Friday, I laid in bed all afternoon with the chills. Stephanie ran to the store for me to get some antibiotic cream because the right side of the incision had opened up and looked awful. Finally, we called the hospital and they told me to come in right away. I could not stand the thought of that. So, we called Brother Rohm in our ward, he is a doctor. He came right over, heaven bless him!!! The minute he look at my tummy, he asked how long it had looked like that. Not good. He said the infection looked advanced and he would call in two different antibiotics. Long story short, the medicine did it's job. Healing was long and slow. But we're all healthy and (mostly) happy.
Stay tuned for the next chapter!

5 comments:

Amy & Joseph said...

LOVE x 2

karen said...

love the pictures, even the graphic ones. I was shocked at the ones they let Ben take with Jason was born. You are right, pain from a csection is intense not yucky. Glad the infection healed!

Yo Mama said...

Such a great story. I was riveted. I love those pictures. The babies are so beautiful!! Such delicious sweetness.
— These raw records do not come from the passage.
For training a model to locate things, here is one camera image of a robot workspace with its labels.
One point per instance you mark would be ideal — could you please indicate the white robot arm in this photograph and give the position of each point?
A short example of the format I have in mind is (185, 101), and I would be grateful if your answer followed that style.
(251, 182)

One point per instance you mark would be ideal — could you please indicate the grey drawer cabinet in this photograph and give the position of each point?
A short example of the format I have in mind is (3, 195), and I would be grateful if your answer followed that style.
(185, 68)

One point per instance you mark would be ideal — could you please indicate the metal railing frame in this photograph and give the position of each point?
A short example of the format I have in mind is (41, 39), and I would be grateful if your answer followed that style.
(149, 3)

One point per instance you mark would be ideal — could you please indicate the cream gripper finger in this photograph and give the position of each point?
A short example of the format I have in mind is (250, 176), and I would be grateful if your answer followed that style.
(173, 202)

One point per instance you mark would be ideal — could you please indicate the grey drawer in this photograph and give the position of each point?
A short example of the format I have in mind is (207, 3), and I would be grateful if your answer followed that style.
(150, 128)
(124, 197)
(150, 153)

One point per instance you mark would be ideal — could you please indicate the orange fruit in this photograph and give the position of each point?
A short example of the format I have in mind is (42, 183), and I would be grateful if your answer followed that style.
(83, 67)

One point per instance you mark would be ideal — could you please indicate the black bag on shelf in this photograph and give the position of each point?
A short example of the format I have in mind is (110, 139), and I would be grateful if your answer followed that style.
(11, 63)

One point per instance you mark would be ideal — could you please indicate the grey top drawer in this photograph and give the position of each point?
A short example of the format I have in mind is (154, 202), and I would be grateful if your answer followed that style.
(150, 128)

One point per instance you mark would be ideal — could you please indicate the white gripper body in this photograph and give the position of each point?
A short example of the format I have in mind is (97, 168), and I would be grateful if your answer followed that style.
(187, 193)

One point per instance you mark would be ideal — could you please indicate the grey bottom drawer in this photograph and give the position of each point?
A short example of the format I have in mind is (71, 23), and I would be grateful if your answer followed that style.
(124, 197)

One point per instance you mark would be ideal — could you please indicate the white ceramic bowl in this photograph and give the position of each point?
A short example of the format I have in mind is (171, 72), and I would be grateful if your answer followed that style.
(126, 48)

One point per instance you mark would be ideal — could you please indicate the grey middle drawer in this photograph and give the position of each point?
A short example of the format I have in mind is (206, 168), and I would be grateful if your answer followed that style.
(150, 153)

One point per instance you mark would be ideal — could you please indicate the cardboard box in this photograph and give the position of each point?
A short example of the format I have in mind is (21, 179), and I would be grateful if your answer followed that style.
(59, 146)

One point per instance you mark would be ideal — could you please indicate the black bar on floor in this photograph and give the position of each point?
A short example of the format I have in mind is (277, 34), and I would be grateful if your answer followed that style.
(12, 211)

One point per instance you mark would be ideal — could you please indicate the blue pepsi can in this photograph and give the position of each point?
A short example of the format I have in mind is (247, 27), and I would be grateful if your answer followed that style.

Kelsi {John, Jake, Georgia, Naomi, Alice} said...

hugs & tears & love & joy. oh how i love those babies and long to hold them. i am so grateful for theresa, she was an answer to my prayers as well.

you are an amazing woman, such an inspiration. when i grow up i wanna be just like you.

i am so grateful to call you my friend.

xoxox

KickButtMommy said...

It's a beautiful birth story, Elizabeth. What a huge blessing. Things rarely turn out how we plan, huh? But in the end you were given so much joy.